At-home workout company Peloton Interactive Inc. (PTON) is changing its pricing strategy in an attempt to restore the company’s bottom line after more than two years of share value losses. Peloton reduced the price of some of its products and increased subscription costs.
Peloton’s latest side-step surprised shareholders, who moved so quickly on the news the Nasdaq Exchange temporarily halted trading for PTON stock on April 14. Here’s what the Peloton price changes could mean for the struggling stay-at-home stock that’s down more than 85 percent since December 2020.
Peloton cut the price of its Bike and other products, but added a new subscription fee.
Peloton’s latest attempt at reviving its bottom line comes in the form of price changes across the board. The company is reducing the cost of its products, including the Bike, Bike+, and Tread machines. The Bike will cost $300 less (for a new total of $1,445 including shipping and setup), the Bike+ will cost $500 less (or $1,995), and the Tread will cost $150 less (or $2,695). These price cuts are effective immediately.

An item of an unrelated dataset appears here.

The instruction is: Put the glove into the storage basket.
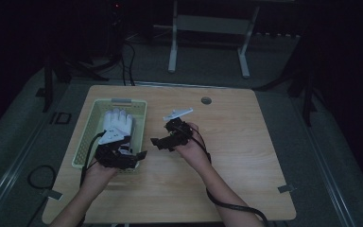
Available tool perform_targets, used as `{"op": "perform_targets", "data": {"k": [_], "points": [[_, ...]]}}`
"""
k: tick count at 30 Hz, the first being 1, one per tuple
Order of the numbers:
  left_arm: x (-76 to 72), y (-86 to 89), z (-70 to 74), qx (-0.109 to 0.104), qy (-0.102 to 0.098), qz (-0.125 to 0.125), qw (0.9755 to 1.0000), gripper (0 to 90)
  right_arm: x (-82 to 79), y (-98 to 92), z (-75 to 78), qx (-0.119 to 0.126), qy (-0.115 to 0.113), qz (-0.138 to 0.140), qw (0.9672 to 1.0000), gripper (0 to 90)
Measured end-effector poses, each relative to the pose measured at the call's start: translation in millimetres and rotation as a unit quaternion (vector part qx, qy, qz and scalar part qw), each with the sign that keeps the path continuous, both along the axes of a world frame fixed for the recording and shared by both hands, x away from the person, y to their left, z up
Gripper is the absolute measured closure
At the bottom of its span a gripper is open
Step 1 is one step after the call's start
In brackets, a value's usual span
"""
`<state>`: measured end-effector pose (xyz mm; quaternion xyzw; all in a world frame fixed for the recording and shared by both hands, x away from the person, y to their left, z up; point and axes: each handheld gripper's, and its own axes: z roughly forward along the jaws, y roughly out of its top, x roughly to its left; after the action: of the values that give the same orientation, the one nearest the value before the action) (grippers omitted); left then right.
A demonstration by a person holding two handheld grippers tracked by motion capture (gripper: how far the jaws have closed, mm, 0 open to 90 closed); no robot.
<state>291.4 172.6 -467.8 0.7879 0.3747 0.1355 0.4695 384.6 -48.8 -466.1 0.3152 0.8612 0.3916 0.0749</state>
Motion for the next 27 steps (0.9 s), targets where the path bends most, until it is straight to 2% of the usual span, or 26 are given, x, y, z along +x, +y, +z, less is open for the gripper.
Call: {"op": "perform_targets", "data": {"k": [9,18,23,27], "points": [[-5.0,-28.6,-7.5,-0.006,-0.002,-0.027,0.9996,14.0,-1.8,-18.7,-7.9,-0.003,-0.005,-0.009,0.9999,14.2],[-11.4,-46.5,-16.8,0.003,-0.01,-0.044,0.999,14.1,-5.0,-36.7,-21.1,-0.009,-0.006,-0.018,0.9998,14.2],[-14.6,-55.2,-23.0,0.001,-0.009,-0.056,0.9984,14.1,-8.3,-47.1,-29.8,-0.009,-0.007,-0.02,0.9997,14.3],[-17.2,-63.0,-29.8,0.008,-0.009,-0.062,0.998,14.1,-11.7,-55.5,-37.6,-0.008,-0.006,-0.023,0.9997,14.3]]}}
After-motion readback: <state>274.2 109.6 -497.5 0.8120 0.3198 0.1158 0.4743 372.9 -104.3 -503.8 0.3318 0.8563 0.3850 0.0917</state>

Peloton hopes this will help onboard new clients, with more money coming in via the company’s new subscription fees, which will start on June 1.
“There’s a cost to creating exceptional content and an engaging platform,” a company spokesperson told reporters.
What do Peloton’s subscription price changes entail?
While Peloton reduced its equipment prices, consumers will see increased monthly subscription costs. Starting June 1, all-access subscription plans in the U.S. will cost $44 monthly, an increase of $5. In Canada, subscriptions are increasing by $6 to a new monthly rate of $55.
Who does the subscription price change impact?
Anyone using the Peloton all-access subscription plan in the U.S. and Canada will see a higher subscription cost. The change excludes international users and those with a digital-only membership (without Peloton equipment), which costs $12.99 per month
PTON shareholders react to the price changes.
Peloton stock was a stay-at-home favorite during the early days of the COVID-19 pandemic, but waning performance, leadership shifts, and activist investors pushing for a sale have all contributed to the stock’s approximately 85-percent decline since December 2020.
More recently, activist investor Blackwells Capital has been pushing for new CEO Barry McCarthy to sell the company. “Blackwells continues to believe that Peloton cannot be controlled by an executive chairman who appears to be under extreme duress, and will pursue all remedies available to it and to all shareholders,” the firm wrote.
The Nasdaq temporarily halted PTON stock on April 14 shortly after the news came out about Peloton’s price changes. Shares jumped as much as 5.75 percent before tumbling down again and losing the majority of the gains.
PTON stock may need more than price changes to recover.
After laying off thousands of employees, changing the cost of its products numerous times, and generally struggling to prove to shareholders it knows what it’s doing in the long run, Peloton may have something to learn. The company may need to resort to more drastic measures to convince investors to come on board—and stay there.